→ WORK REQUIRED
For every record that follows, transcribe the text exactly and leave any image out.

→ Stored items

══════

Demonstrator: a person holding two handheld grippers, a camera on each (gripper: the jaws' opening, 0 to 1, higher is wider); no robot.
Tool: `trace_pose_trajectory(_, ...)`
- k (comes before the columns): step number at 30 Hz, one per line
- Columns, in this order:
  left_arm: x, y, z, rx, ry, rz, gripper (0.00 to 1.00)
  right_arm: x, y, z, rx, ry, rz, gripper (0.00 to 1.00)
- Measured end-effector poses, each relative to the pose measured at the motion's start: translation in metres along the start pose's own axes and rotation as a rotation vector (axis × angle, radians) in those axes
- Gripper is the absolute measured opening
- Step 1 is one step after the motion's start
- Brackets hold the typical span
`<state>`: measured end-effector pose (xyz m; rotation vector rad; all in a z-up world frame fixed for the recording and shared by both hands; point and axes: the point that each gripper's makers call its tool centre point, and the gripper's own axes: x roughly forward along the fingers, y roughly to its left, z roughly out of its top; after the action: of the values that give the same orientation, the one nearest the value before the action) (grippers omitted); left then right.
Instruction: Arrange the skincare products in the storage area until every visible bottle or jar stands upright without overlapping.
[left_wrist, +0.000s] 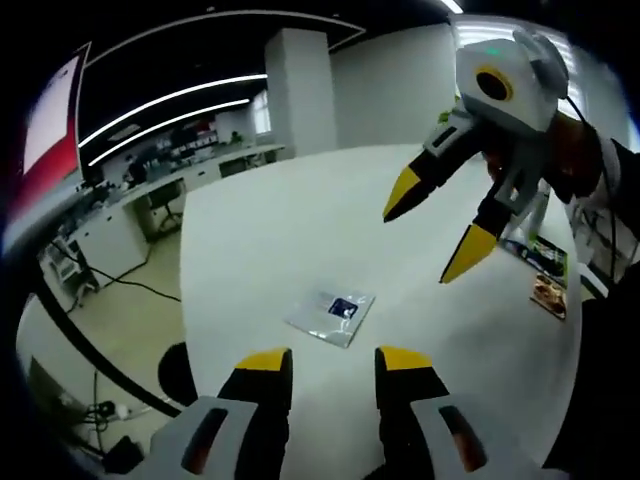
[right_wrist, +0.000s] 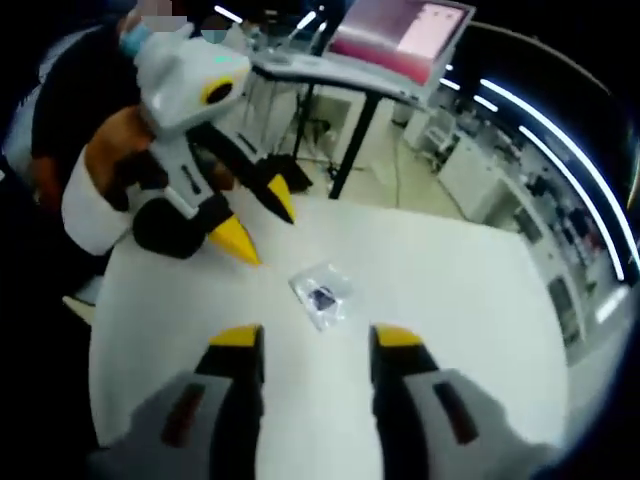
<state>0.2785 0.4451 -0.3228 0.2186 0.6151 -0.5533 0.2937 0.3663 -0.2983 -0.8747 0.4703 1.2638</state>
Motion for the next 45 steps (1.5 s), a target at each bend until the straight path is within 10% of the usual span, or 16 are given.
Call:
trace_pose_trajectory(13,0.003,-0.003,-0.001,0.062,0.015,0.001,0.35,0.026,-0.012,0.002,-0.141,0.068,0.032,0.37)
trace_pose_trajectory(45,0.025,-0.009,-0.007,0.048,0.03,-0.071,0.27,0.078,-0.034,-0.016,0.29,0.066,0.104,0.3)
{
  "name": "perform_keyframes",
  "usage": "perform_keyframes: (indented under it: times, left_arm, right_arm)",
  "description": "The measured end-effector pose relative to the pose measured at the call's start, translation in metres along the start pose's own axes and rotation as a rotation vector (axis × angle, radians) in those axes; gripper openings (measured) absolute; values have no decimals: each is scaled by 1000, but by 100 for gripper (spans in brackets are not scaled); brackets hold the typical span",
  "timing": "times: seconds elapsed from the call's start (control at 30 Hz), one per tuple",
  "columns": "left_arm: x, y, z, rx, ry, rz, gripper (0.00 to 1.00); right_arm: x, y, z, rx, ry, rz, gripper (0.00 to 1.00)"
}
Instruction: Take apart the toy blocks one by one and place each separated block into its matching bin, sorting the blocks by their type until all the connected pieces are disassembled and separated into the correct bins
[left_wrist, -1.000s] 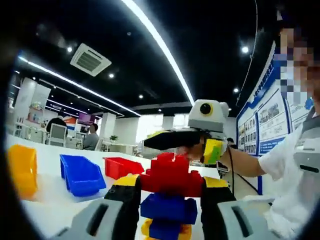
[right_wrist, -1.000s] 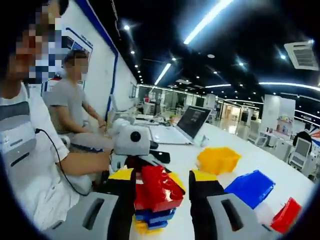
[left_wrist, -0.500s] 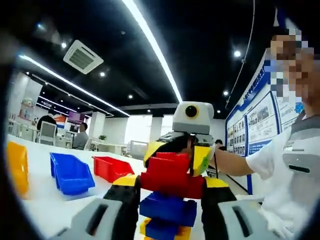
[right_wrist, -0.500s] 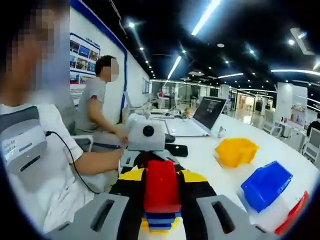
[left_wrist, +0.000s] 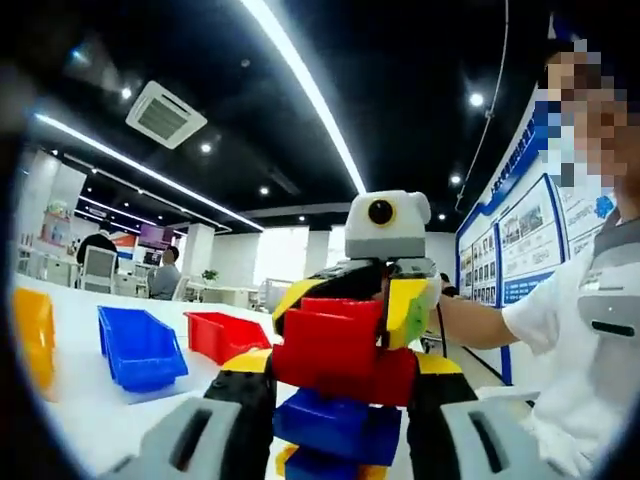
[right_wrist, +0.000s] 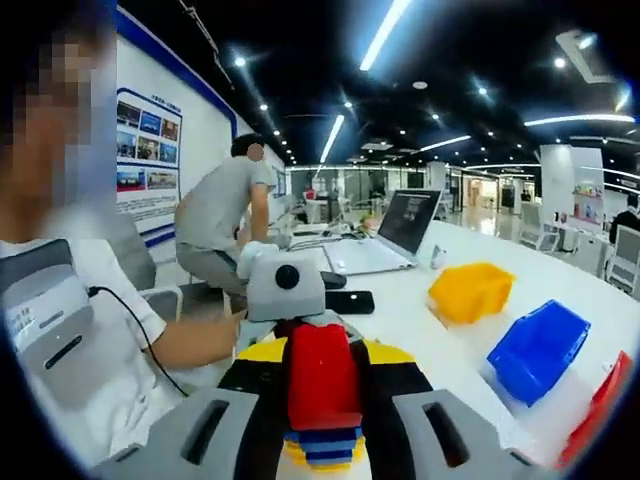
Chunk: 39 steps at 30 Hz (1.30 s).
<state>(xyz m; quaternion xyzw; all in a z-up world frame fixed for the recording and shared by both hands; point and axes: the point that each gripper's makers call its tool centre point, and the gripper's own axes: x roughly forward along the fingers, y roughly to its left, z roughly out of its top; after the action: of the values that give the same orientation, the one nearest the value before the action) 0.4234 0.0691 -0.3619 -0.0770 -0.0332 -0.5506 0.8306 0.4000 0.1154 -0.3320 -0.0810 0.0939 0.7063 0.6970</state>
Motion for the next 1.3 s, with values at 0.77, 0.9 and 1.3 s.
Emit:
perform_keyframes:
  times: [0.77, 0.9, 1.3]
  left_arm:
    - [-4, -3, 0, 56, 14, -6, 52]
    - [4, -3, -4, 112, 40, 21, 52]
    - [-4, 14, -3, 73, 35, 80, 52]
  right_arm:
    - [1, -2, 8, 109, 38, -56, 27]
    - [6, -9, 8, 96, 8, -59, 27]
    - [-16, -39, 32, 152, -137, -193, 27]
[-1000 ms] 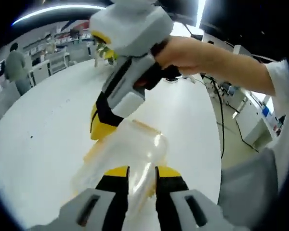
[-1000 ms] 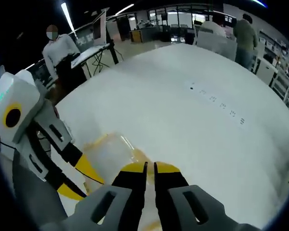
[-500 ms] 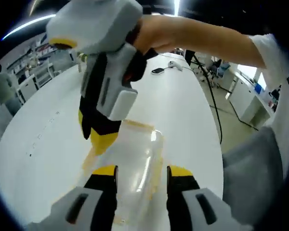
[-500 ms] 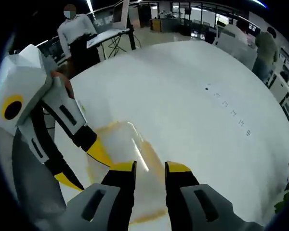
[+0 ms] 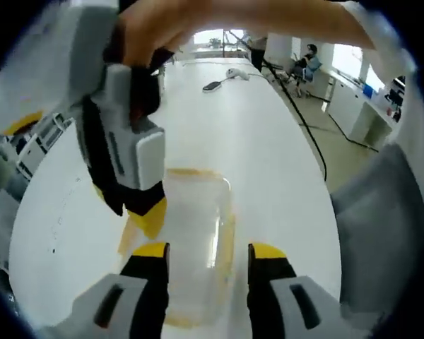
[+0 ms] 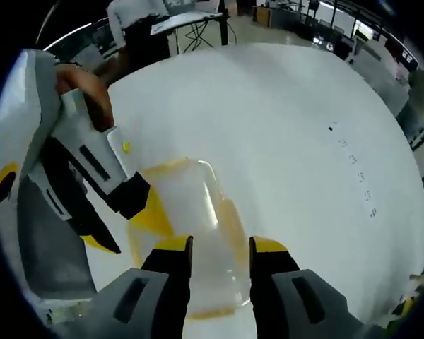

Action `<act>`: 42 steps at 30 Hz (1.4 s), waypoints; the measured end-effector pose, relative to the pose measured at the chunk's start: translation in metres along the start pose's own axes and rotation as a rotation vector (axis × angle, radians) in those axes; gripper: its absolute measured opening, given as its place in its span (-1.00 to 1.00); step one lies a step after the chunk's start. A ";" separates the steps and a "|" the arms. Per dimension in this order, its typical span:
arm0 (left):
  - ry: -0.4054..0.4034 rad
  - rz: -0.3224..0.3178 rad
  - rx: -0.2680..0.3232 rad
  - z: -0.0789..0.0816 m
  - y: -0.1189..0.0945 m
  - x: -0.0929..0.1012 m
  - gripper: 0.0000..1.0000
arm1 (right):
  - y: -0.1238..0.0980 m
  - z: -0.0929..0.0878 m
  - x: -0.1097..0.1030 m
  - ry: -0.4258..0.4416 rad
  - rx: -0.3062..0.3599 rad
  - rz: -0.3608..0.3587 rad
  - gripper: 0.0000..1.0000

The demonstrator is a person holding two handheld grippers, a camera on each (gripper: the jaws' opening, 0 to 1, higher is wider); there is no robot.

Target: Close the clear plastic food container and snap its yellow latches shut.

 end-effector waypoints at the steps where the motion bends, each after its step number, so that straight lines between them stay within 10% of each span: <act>1: 0.005 0.004 -0.009 -0.001 0.002 0.000 -0.22 | 0.001 0.001 -0.001 -0.005 -0.005 0.006 -0.43; 42: 0.164 0.211 -0.045 -0.004 0.014 -0.005 -0.29 | 0.008 0.001 -0.013 -0.109 -0.194 0.180 -0.45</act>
Point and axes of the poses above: the point that each gripper's makers call its tool centre point, and the gripper's own axes: y roughly forward along the fingers, x roughly to its right, z roughly out of its top, the point moved 2 cm from there along -y, roughly backward along the fingers
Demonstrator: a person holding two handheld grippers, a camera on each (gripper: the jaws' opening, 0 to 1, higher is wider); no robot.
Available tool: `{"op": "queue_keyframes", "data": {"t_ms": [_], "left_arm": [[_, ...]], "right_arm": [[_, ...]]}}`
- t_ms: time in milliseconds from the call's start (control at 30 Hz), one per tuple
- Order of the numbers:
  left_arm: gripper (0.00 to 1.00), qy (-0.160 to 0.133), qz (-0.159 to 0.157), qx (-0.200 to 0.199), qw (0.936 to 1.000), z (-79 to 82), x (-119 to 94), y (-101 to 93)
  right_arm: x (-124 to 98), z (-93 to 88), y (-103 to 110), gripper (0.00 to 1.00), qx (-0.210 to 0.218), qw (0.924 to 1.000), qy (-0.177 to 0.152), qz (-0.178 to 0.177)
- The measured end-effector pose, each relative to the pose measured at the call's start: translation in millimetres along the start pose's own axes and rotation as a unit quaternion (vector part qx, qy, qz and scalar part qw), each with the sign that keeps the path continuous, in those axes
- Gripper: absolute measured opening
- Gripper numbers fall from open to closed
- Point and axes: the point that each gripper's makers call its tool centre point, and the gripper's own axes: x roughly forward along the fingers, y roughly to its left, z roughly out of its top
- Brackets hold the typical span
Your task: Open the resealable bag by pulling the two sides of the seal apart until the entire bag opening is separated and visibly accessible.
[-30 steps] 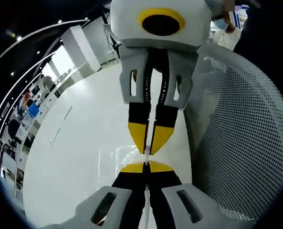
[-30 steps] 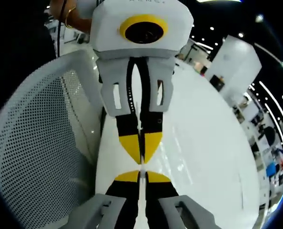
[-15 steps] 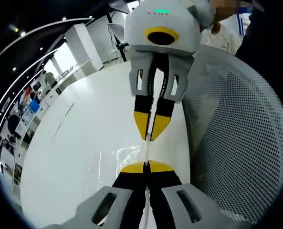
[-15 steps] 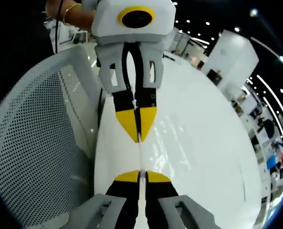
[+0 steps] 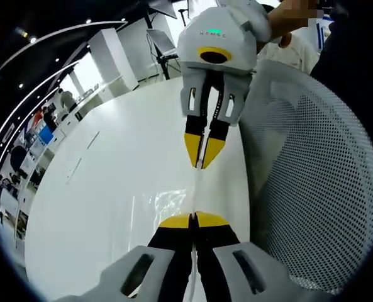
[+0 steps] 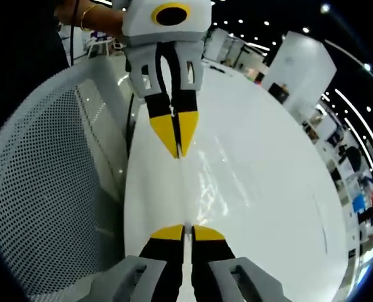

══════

→ SOLUTION FOR THIS PROBLEM
Demonstrator: a person holding two handheld grippers, a camera on each (gripper: the jaws' opening, 0 to 1, higher is wider); no robot.
Tool: `trace_pose_trajectory(_, ...)`
- k (comes before the columns): step number at 30 Hz, one per line
- Columns, in this order:
  left_arm: x, y, z, rx, ry, rz, gripper (0.00 to 1.00)
  right_arm: x, y, z, rx, ry, rz, gripper (0.00 to 1.00)
- Measured end-effector poses, each relative to the pose measured at the motion's start: translation in metres along the start pose's own axes and rotation as a rotation vector (axis × angle, radians) in those axes
- Gripper is the absolute measured opening
- Step 1 is one step after the motion's start
- Brackets hold the typical span
`<state>`: measured end-effector pose (xyz m; rotation vector rad; all in a z-up world frame fixed for the recording and shared by both hands; point and axes: the point that each gripper's makers call its tool centre point, and the gripper's own axes: x roughly forward along the fingers, y roughly to its left, z roughly out of its top; after the action: of the values that give the same orientation, the one nearest the value before the action) (grippers omitted); left then right.
Instruction: Arrange the skincare products in the storage area until every visible bottle or jar stands upright without overlapping.
[left_wrist, +0.000s] 
[right_wrist, +0.000s] 
<state>0.2785 0.4451 -0.3228 0.2186 0.6151 -0.5533 0.2937 0.3663 -0.2983 -0.8747 0.4703 1.2638</state>
Motion for the next 45 steps (1.5 s), a target at each bend until the straight path is within 10% of the usual span, or 16 are given.
Call:
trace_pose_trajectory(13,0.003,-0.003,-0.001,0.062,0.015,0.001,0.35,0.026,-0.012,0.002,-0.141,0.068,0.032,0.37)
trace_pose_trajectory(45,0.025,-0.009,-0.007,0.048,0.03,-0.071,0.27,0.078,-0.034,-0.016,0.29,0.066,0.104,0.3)
{
  "name": "perform_keyframes",
  "usage": "perform_keyframes: (indented under it: times, left_arm, right_arm)",
  "description": "The measured end-effector pose relative to the pose measured at the call's start, translation in metres along the start pose's own axes and rotation as a rotation vector (axis × angle, radians) in those axes; gripper openings (measured) absolute; values have no decimals: each is scaled by 1000, but by 100 for gripper (spans in brackets are not scaled); brackets hold the typical span",
  "timing": "times: seconds elapsed from the call's start (control at 30 Hz), one per tuple",
  "columns": "left_arm: x, y, z, rx, ry, rz, gripper (0.00 to 1.00); right_arm: x, y, z, rx, ry, rz, gripper (0.00 to 1.00)"
}
Instruction: Take apart the toy blocks one by one and place each separated block into its matching bin, sorting the blocks by their type until all the connected pieces are disassembled and separated into the correct bins
[left_wrist, -1.000s] 
[right_wrist, -1.000s] 
[left_wrist, -0.500s] 
[right_wrist, -0.500s] 
[left_wrist, +0.000s] 
[right_wrist, +0.000s] 
Chunk: 39 steps at 30 Hz (1.30 s).
<state>(xyz m; quaternion xyzw; all in a z-up world frame fixed for the recording and shared by both hands; point and axes: the point that each gripper's makers call its tool centre point, and the gripper's own axes: x roughly forward along the fingers, y roughly to its left, z roughly out of its top; after the action: of the values that give the same orientation, the one nearest the value before the action) 0.4234 0.0691 -0.3619 -0.0770 -0.0332 -0.5506 0.8306 0.4000 0.1154 -0.3320 -0.0810 0.0939 0.7063 0.6970</state>
Motion for the next 1.3 s, with values at 0.77, 0.9 and 1.3 s.
Emit:
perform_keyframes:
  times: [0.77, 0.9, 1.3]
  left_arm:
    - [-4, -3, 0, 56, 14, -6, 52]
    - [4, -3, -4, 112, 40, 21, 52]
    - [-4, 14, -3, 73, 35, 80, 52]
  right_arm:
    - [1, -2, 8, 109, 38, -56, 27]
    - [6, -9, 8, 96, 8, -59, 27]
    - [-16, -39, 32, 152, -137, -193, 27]
[-1000 ms] 
[-1000 ms] 
[-500 ms] 
[-500 ms] 
[+0 ms] 
[+0 ms] 

Action `<act>`: 42 steps at 30 Hz (1.4 s), waypoints; the measured end-effector pose, relative to the pose measured at the chunk's start: translation in metres along the start pose's own axes and rotation as a rotation vector (axis × angle, radians) in those axes; gripper: its absolute measured opening, given as its place in its span (-1.00 to 1.00); step one lies a step after the chunk's start. A ";" separates the steps and a "|" the arms. Per dimension in this order, its typical span:
arm0 (left):
  - ry: -0.4054..0.4034 rad
  - rz: -0.3224..0.3178 rad
  - rx: -0.2680..0.3232 rad
  - z: -0.0789..0.0816 m
  - y: -0.1189..0.0945 m
  - x: -0.0929..0.1012 m
  - gripper: 0.0000..1.0000
arm1 (right):
  - y: -0.1238..0.0980 m
  - z: -0.0929..0.0878 m
  - x: -0.1097..0.1030 m
  - ry: -0.4258..0.4416 rad
  - rx: -0.3062..0.3599 rad
  - rz: -0.3608..0.3587 rad
  - gripper: 0.0000..1.0000

The demonstrator is a person holding two handheld grippers, a camera on each (gripper: the jaws' opening, 0 to 1, higher is wider); there is no robot.

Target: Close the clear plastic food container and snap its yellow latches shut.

 end-effector waypoints at the steps where the motion bends, each after its step number, so that straight lines between them stay within 10% of each span: <act>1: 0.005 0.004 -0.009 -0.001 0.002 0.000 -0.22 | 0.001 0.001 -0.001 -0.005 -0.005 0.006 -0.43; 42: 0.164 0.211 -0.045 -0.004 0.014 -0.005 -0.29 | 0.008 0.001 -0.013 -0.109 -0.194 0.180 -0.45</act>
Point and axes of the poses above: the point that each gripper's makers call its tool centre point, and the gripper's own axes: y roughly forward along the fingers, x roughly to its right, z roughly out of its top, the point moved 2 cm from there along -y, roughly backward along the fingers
Demonstrator: a person holding two handheld grippers, a camera on each (gripper: the jaws' opening, 0 to 1, higher is wider); no robot.
Available tool: `{"op": "queue_keyframes", "data": {"t_ms": [_], "left_arm": [[_, ...]], "right_arm": [[_, ...]]}}`
- t_ms: time in milliseconds from the call's start (control at 30 Hz), one per tuple
- Order of the numbers:
  left_arm: gripper (0.00 to 1.00), qy (-0.160 to 0.133), qz (-0.159 to 0.157), qx (-0.200 to 0.199), qw (0.936 to 1.000), z (-79 to 82), x (-119 to 94), y (-101 to 93)
  right_arm: x (-124 to 98), z (-93 to 88), y (-103 to 110), gripper (0.00 to 1.00), qx (-0.210 to 0.218), qw (0.924 to 1.000), qy (-0.177 to 0.152), qz (-0.178 to 0.177)
- The measured end-effector pose, each relative to the pose measured at the call's start: translation in millimetres along the start pose's own axes and rotation as a unit quaternion (vector part qx, qy, qz and scalar part qw), each with the sign that keeps the path continuous, in those axes
- Gripper: absolute measured opening
- Gripper numbers fall from open to closed
- Point and axes: the point that each gripper's makers call its tool centre point, and the gripper's own axes: x roughly forward along the fingers, y roughly to its left, z roughly out of its top
- Brackets hold the typical span
Your task: Open the resealable bag by pulling the two sides of the seal apart until the entire bag opening is separated and visibly accessible.
[-30 steps] 
[-30 steps] 
[-15 steps] 
[-15 steps] 
[+0 steps] 
[+0 steps] 

This concludes the output.